* DATA EXTRACT *
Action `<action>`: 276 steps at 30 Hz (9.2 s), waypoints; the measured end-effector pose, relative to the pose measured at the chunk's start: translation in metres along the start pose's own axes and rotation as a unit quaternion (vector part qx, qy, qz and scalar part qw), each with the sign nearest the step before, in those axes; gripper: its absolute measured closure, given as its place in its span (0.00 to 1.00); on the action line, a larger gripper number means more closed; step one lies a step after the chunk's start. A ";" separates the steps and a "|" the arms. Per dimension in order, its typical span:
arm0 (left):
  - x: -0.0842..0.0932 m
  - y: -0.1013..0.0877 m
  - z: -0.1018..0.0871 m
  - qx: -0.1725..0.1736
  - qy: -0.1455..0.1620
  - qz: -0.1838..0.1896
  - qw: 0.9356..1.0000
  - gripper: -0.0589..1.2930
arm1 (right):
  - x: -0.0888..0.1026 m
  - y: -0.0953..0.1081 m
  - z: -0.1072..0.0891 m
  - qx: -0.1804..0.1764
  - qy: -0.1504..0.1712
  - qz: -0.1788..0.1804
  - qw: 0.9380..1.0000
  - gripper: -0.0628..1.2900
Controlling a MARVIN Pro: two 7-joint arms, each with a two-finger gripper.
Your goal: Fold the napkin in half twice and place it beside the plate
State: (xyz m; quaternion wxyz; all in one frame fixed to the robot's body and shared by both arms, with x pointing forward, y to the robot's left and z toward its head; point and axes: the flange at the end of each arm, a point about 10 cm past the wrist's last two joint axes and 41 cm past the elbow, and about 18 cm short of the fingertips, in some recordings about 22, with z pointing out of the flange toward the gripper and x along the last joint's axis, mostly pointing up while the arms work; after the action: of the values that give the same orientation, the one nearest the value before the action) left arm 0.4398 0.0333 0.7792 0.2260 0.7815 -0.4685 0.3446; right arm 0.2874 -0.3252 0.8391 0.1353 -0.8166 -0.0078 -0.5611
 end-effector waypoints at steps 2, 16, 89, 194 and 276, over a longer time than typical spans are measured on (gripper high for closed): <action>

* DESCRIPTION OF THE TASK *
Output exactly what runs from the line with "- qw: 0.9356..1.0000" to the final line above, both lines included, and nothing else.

* WRITTEN SOLUTION *
  - qw: 0.9356..1.0000
  - gripper: -0.0589..1.2930
arm1 (right):
  - x: -0.0888..0.1026 m
  - y: -0.0953..0.1081 m
  - z: -0.1072..0.0891 m
  - qx: -0.1804..0.1764
  - qy: -0.1504..0.1712
  - qz: -0.1788..0.1804
  - qw: 0.9380..1.0000
  - gripper: -0.0628..1.2900
Controlling a MARVIN Pro: two 7-joint arms, each with a two-finger gripper.
Your goal: Fold the napkin in half twice and place it beside the plate
State: (xyz m; quaternion wxyz; all in one frame fixed to the robot's body and shared by both arms, with x pointing forward, y to the robot's left and z toward its head; point and axes: the flange at the end of each arm, a point about 10 cm past the wrist's last two joint axes and 41 cm past the elbow, and about 18 cm short of the fingertips, in some recordings about 22, with z pointing out of the flange toward the gripper and x along the last joint's axis, mostly pointing up while the arms work; after the action: of the values that give the same orientation, the one nearest the value before the action) left arm 0.4398 0.0333 0.7792 0.2260 0.7815 -0.4685 0.3446; right arm 0.2874 -0.3252 0.8391 0.1353 -0.8166 -0.0078 -0.5611
 end-effector waypoints at steps 2, 16, 89, 194 and 276, over a longer time than typical spans are measured on (gripper high for closed): <action>

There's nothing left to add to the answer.